Directions:
Beginning with the line that holds "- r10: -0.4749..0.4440" in the data below, give again every line through the one that holds "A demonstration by", exactly as written.

==== Data for the task ====

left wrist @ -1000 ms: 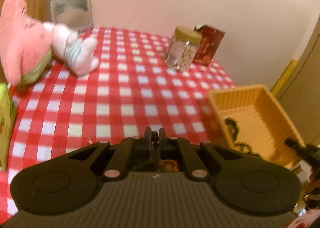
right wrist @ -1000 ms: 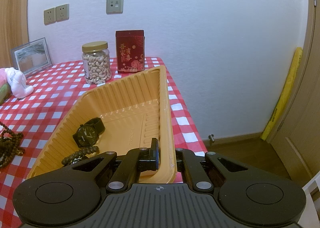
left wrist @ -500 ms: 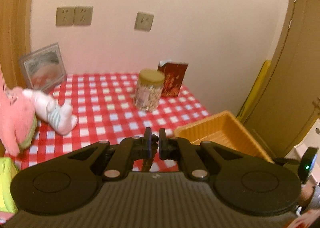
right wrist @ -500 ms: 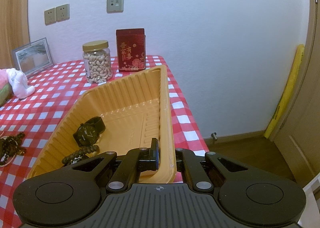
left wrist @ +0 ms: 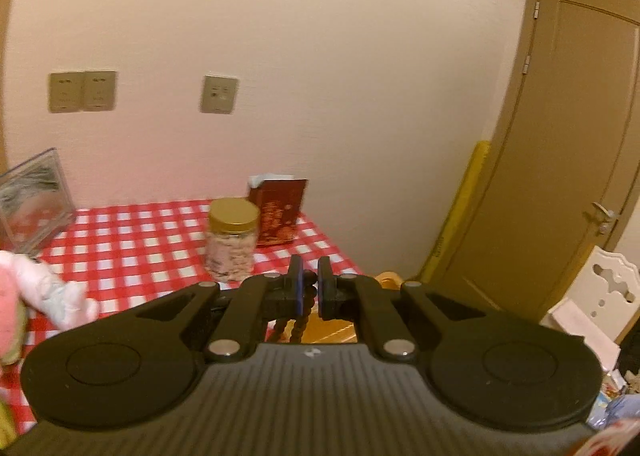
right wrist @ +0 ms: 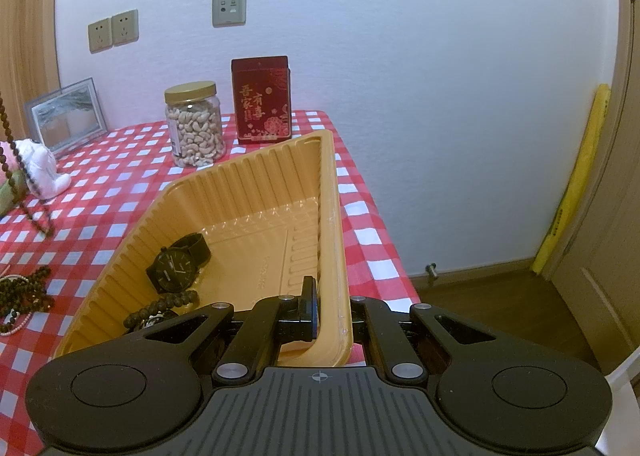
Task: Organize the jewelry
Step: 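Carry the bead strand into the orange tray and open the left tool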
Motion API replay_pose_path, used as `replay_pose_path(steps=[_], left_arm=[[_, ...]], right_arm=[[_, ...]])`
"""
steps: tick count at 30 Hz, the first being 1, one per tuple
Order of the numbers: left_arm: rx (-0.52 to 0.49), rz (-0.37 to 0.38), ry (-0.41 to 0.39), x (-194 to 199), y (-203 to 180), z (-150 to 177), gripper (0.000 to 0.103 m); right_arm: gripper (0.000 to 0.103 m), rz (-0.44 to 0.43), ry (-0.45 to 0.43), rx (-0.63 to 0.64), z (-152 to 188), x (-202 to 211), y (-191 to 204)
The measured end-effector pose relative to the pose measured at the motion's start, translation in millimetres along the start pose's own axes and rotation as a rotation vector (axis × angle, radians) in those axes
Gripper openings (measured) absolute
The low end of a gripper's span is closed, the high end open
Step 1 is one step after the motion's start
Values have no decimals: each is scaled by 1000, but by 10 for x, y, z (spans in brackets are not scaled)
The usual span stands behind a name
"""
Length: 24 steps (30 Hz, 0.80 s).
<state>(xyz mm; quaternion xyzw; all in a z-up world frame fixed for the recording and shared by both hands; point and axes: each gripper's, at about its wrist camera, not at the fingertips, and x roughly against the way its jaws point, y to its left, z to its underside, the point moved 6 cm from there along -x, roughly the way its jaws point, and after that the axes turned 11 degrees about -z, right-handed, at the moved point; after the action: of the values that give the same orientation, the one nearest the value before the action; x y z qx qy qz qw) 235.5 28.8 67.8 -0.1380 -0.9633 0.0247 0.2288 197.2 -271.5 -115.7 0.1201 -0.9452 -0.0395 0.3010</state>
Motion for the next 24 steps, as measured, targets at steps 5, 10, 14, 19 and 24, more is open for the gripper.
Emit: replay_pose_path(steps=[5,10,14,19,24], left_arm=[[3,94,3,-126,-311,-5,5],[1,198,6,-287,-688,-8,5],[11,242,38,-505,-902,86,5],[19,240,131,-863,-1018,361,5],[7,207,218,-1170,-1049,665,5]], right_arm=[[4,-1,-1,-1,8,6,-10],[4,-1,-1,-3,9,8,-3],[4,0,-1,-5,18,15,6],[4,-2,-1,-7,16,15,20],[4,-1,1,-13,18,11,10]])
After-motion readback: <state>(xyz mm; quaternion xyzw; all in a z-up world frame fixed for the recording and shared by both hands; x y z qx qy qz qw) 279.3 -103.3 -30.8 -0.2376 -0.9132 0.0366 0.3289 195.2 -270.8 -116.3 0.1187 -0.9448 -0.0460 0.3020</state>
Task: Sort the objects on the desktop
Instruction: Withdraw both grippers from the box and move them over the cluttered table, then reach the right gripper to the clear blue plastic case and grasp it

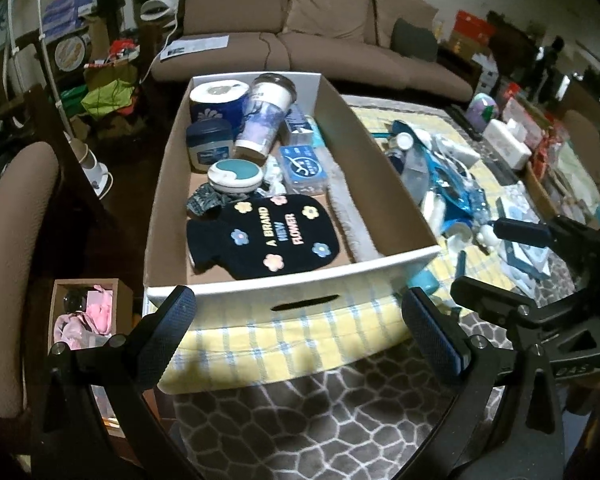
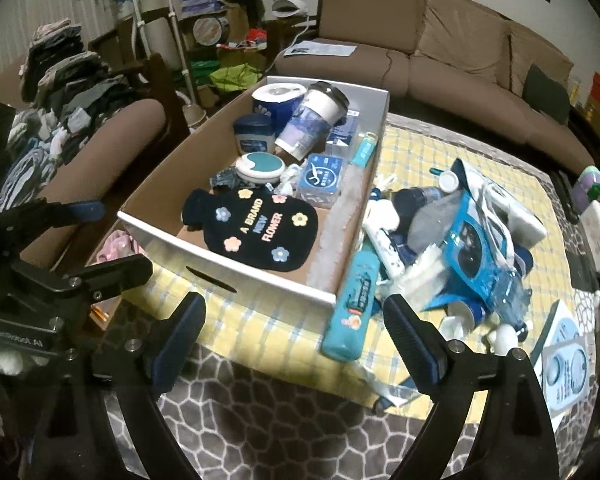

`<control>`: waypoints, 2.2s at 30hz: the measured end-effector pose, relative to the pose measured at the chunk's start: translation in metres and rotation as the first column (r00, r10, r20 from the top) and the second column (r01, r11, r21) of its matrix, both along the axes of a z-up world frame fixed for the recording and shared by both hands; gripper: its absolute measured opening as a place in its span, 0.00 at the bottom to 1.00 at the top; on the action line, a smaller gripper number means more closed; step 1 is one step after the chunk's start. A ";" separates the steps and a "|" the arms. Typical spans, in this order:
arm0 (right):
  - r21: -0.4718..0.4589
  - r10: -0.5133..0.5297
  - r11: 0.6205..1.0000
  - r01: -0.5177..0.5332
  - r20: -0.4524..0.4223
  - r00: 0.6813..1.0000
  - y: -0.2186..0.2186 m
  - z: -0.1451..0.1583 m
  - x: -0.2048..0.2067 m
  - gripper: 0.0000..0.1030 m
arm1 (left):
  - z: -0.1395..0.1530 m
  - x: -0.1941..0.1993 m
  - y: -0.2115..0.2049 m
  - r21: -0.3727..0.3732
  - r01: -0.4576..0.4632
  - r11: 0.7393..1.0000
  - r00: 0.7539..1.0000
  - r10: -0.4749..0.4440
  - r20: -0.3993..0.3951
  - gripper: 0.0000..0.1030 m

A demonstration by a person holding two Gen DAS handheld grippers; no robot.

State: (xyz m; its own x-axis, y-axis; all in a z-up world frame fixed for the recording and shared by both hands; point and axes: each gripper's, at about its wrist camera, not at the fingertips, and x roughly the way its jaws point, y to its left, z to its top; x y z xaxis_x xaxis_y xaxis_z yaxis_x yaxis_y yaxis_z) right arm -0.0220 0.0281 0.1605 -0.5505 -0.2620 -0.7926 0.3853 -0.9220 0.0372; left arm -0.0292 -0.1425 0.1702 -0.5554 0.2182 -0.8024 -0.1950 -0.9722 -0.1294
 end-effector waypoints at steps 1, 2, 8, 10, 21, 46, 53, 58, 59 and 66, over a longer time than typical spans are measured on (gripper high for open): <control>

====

The completed task:
  - r10: -0.4749..0.4440
  - r20: -0.3993..0.3951
  - gripper: 0.0000..0.1030 m

A demonstration by a person holding two Gen DAS handheld grippers; no robot.

What this exercise needed has been supplied.